To start, we could consider some bad strategies for generating routing states. One possible routing strategy is: The router forwards the packet to a randomly-selected neighbor. Intuitively, we can already see that routing states generated this way probably won’t be valid. If we use this strategy, we can’t be sure that packets will reach their final destination.

Another possible bad strategy is: The router forwards a copy of the packet to every single one of its neighbors. Intuitively, this might be valid, in the sense that copies of the packet will eventually spread across the entire network and probably reach the destination. However, this strategy is inefficient, because it wastes a lot of bandwidth forwarding the packet to routers that were not needed to send the packet to its final destination.
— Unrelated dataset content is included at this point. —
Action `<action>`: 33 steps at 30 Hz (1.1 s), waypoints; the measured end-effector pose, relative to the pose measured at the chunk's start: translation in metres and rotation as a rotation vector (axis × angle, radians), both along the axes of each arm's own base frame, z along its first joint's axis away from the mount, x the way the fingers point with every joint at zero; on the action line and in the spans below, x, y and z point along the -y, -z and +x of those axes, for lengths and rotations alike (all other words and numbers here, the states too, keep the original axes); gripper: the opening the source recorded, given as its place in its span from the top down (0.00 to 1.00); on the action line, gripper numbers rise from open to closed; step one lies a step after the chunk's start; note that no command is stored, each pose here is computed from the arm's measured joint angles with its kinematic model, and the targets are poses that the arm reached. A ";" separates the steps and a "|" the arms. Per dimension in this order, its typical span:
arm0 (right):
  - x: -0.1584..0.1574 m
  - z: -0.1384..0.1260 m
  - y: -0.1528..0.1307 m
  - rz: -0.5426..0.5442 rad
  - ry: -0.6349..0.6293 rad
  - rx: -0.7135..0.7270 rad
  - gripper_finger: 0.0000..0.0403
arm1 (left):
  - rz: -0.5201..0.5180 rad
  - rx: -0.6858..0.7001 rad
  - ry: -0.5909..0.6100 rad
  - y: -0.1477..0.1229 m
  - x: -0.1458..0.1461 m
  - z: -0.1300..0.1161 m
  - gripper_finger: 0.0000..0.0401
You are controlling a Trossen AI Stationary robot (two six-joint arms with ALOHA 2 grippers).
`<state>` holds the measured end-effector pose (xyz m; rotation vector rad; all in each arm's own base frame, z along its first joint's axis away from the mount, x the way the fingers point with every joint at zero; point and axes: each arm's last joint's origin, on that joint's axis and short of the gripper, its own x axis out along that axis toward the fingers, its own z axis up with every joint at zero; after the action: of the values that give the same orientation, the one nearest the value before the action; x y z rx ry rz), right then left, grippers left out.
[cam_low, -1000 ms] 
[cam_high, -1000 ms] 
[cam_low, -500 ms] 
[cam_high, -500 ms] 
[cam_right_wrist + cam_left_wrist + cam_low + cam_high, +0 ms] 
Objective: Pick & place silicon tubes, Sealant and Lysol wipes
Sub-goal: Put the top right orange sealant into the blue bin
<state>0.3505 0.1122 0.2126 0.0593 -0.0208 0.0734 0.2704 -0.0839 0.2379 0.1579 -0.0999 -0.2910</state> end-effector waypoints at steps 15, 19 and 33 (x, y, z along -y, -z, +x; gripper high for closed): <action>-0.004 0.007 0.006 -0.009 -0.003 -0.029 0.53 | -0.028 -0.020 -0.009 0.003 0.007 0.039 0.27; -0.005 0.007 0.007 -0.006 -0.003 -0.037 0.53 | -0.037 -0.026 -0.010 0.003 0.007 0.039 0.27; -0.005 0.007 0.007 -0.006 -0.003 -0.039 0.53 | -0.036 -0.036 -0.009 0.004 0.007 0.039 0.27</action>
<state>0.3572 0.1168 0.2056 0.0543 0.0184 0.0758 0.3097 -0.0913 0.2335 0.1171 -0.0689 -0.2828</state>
We can intuitively see that these two strategies are bad, but to analyze smarter routing protocols, we’ll need to formally define what a routing state looks like. Then, we’ll need to formalize what makes a routing state valid, and what makes a routing state good.

Forwarding Tables

In our model of the network, each router has some number of outgoing links connecting it to adjacent routers and hosts. In other words, in the underlying graph, each router node has some number of neighbors, connected to the router by an edge.

When the router receives a packet, with its final destination in the metadata, the router needs to decide which of the adjacent routers or hosts the packet should be forwarded to. The next intermediate router that the packet will be forwarded to is called the next hop.

For example, consider this network. If R2 receives a packet whose final destination is B, the natural corresponding next hop would be R3. The possible choices of next hop are R1, R3, and R4 (the three routers adjacent to R2), and R3 is the next hop that sends the packet closer to B.

If R2 instead receives a packet whose final destination is A, then the natural corresponding next hop would be R1 instead.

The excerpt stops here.